**Activity**
Find and copy each line of the records where the string "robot" shows up.

**Records supplied**
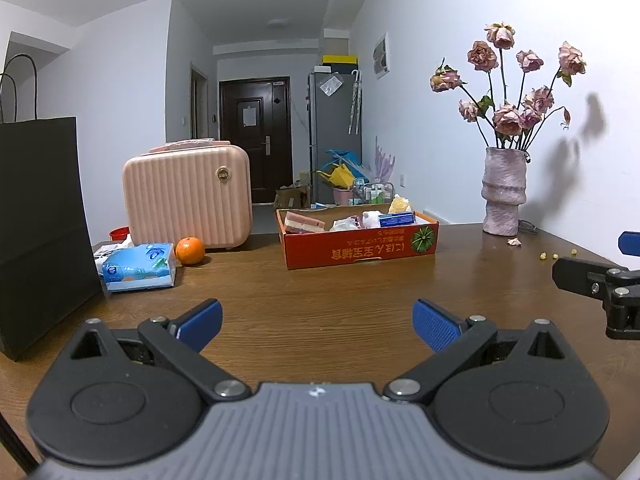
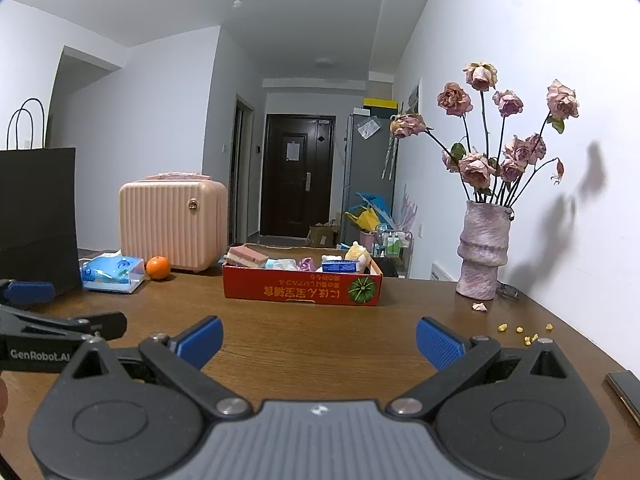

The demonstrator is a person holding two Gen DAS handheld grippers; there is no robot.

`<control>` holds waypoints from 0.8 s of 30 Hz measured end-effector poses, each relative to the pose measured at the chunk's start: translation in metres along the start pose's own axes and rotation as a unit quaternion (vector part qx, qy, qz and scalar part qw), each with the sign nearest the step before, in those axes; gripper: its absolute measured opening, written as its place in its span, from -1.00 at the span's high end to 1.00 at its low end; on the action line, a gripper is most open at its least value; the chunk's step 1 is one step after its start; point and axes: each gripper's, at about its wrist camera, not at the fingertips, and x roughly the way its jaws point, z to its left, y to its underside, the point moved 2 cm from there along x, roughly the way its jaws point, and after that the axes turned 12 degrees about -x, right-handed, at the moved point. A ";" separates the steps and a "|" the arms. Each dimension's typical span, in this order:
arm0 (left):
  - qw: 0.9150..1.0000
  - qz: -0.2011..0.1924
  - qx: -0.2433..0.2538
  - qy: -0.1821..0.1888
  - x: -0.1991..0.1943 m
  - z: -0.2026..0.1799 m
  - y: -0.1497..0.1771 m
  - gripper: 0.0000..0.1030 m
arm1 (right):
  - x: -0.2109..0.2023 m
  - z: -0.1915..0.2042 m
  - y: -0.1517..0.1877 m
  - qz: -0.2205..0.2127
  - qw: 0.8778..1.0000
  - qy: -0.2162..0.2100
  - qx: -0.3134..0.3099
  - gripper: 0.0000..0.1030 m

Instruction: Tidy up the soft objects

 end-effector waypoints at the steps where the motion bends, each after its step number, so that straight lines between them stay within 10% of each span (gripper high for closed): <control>1: 1.000 0.000 0.000 0.000 0.000 0.000 0.000 -1.00 | 0.000 0.000 0.000 -0.001 1.000 0.000 0.000 -1.00; 24: 1.000 -0.002 0.002 0.000 -0.001 -0.002 0.001 -1.00 | -0.004 -0.003 -0.001 -0.004 1.000 0.003 0.001 -1.00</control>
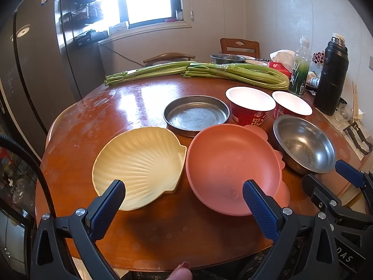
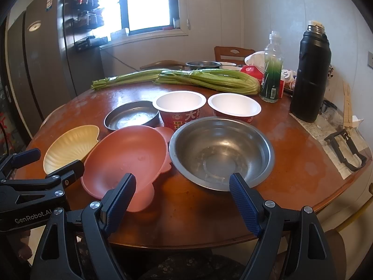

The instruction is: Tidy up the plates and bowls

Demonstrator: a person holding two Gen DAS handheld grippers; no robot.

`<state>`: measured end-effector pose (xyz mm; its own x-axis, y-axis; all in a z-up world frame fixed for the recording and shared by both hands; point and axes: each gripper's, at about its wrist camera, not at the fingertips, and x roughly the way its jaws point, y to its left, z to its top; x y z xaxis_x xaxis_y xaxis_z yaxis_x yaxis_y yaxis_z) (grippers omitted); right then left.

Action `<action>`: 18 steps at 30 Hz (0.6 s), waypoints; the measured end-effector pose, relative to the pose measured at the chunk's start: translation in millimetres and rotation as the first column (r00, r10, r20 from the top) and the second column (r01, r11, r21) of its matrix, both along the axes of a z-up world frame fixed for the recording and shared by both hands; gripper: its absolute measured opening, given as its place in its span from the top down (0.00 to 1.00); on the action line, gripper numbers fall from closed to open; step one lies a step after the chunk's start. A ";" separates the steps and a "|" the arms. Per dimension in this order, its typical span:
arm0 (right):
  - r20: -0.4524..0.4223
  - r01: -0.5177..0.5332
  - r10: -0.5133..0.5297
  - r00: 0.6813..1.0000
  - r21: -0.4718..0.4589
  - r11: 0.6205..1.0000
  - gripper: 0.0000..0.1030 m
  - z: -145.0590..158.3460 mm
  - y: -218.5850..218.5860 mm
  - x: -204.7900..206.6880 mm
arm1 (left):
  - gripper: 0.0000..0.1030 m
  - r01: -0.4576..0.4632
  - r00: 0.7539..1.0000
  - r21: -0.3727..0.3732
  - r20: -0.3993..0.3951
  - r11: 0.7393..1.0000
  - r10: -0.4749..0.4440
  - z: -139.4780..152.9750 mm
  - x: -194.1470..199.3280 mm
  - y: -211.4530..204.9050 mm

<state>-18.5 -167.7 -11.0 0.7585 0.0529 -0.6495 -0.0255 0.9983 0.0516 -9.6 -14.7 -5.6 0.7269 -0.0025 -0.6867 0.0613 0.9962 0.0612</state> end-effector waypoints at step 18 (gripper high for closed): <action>0.004 -0.010 0.010 1.000 -0.019 1.000 0.19 3.6 0.2 0.7 | 0.01 -0.007 1.000 0.004 -0.004 1.000 0.007 0.3 0.1 -1.5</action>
<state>-17.8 -167.4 -7.5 0.7609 0.0483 -0.6470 -0.0356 0.9988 0.0327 -9.4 -16.2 -5.3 0.7242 0.0055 -0.6895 0.0545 0.9964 0.0652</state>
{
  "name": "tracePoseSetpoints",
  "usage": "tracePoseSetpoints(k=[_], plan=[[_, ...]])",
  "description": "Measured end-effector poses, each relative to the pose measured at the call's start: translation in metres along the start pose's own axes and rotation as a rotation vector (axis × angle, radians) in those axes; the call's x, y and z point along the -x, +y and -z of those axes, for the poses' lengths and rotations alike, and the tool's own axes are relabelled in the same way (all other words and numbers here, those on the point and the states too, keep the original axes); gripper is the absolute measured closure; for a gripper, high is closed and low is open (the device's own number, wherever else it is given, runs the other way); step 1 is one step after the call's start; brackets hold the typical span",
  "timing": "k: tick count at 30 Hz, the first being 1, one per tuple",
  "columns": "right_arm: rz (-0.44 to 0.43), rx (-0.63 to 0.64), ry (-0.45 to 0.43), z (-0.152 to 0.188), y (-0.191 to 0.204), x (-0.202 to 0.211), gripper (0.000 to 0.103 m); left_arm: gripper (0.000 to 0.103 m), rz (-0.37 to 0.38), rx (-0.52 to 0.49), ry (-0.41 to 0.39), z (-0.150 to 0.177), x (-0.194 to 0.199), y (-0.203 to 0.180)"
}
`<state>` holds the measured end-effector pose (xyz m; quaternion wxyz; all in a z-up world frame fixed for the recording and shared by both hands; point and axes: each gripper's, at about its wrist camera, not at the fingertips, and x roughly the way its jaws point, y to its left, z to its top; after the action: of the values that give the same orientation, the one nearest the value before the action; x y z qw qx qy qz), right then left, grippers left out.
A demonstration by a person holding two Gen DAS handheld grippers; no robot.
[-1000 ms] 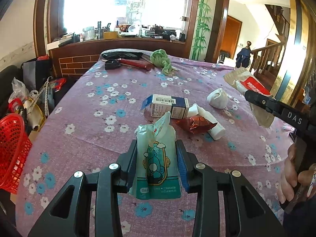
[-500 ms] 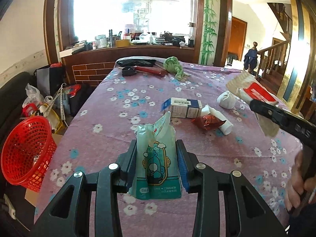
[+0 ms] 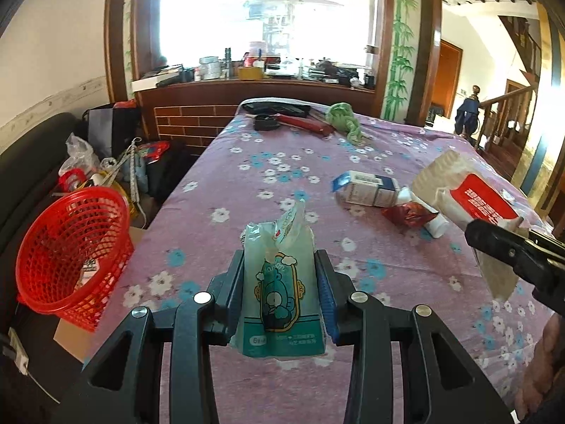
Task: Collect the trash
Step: 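Lift the wipes pack and white-and-red bag and carry them toward the red basket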
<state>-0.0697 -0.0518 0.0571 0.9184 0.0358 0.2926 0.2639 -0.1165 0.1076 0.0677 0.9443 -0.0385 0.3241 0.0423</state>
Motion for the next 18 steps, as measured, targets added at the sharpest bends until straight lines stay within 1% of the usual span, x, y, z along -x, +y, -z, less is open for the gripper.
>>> tracePoseSetpoints(k=[6,18], plan=[[-0.013,0.028,0.02,0.002,0.016,-0.005,0.058,0.067,-0.039,0.018,-0.009,0.003,0.003,0.018],[-0.035,0.066,0.052,0.001,0.04,-0.018,0.058,0.067,-0.065,0.033,-0.019,0.008,0.008,0.035]])
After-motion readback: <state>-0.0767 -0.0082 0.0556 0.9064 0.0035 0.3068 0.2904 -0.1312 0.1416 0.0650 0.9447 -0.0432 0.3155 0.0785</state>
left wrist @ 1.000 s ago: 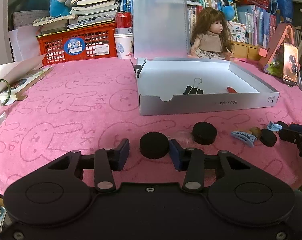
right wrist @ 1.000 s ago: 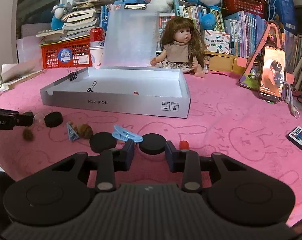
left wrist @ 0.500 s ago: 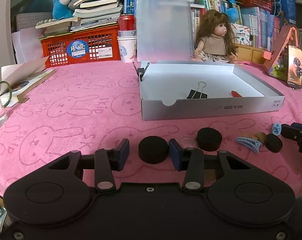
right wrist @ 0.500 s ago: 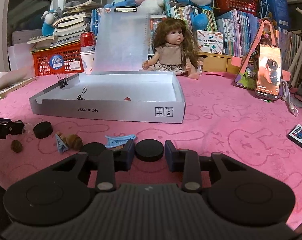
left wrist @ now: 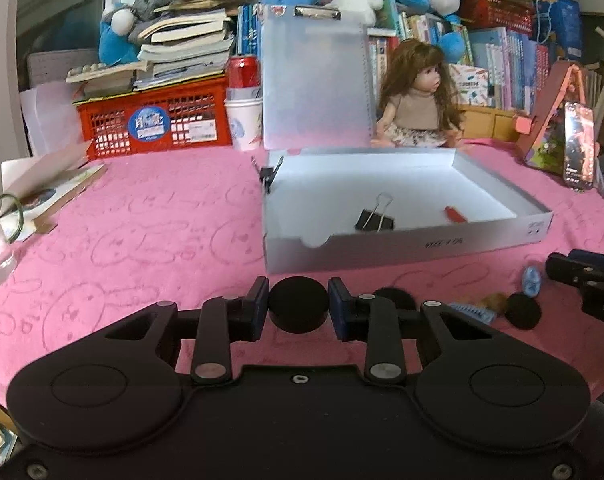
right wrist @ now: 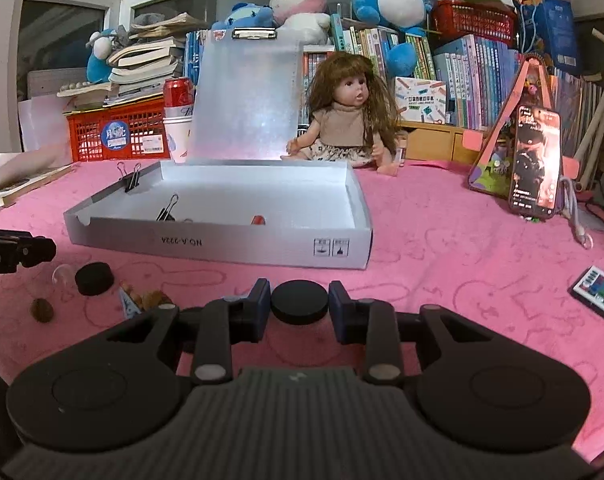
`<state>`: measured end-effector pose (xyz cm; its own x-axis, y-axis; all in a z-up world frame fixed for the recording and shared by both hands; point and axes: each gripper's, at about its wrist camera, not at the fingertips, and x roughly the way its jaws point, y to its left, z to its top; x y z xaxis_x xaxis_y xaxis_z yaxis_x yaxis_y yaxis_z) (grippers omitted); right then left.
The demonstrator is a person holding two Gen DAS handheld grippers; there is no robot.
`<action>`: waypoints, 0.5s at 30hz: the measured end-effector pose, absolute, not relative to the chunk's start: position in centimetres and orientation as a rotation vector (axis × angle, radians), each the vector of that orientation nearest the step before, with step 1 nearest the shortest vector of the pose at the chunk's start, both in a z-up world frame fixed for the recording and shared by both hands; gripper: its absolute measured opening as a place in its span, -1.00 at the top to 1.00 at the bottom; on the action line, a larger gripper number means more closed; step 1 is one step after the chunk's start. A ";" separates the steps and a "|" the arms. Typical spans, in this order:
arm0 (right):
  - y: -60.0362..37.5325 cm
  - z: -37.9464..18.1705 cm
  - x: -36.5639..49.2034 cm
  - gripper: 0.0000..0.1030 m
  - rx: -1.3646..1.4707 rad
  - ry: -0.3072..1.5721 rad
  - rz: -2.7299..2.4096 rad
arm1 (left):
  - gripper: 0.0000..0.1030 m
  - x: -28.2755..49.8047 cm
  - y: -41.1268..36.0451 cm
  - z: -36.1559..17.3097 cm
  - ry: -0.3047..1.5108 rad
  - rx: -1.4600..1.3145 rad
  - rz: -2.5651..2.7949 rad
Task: Organize rigid objects
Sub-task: 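Carry both black discs over the white box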
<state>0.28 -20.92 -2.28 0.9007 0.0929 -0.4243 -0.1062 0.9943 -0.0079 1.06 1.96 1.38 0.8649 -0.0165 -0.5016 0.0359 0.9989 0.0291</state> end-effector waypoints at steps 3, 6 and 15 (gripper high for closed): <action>-21.0 -1.9 0.6 0.31 -0.023 0.436 0.093 | 0.41 1.3 1.8 2.1 0.531 0.023 -0.034; -20.9 -1.5 0.9 0.31 -0.018 0.437 0.086 | 0.41 1.9 1.7 2.6 0.542 0.013 -0.032; -20.9 0.5 3.4 0.30 0.038 0.457 0.079 | 0.41 5.0 0.7 4.7 0.571 0.003 -0.036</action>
<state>3.40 -20.94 0.46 0.8943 0.0848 -0.4393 -0.0678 0.9962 0.0542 5.05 0.68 4.72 0.8408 -0.0332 -0.5403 0.0346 0.9994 -0.0075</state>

**Answer box**
The demonstrator is a person holding two Gen DAS handheld grippers; there is no robot.
Demonstrator: a person holding two Gen DAS handheld grippers; no robot.
A demonstration by a person holding two Gen DAS handheld grippers; no robot.
The demonstrator is a person holding two Gen DAS handheld grippers; there is no robot.

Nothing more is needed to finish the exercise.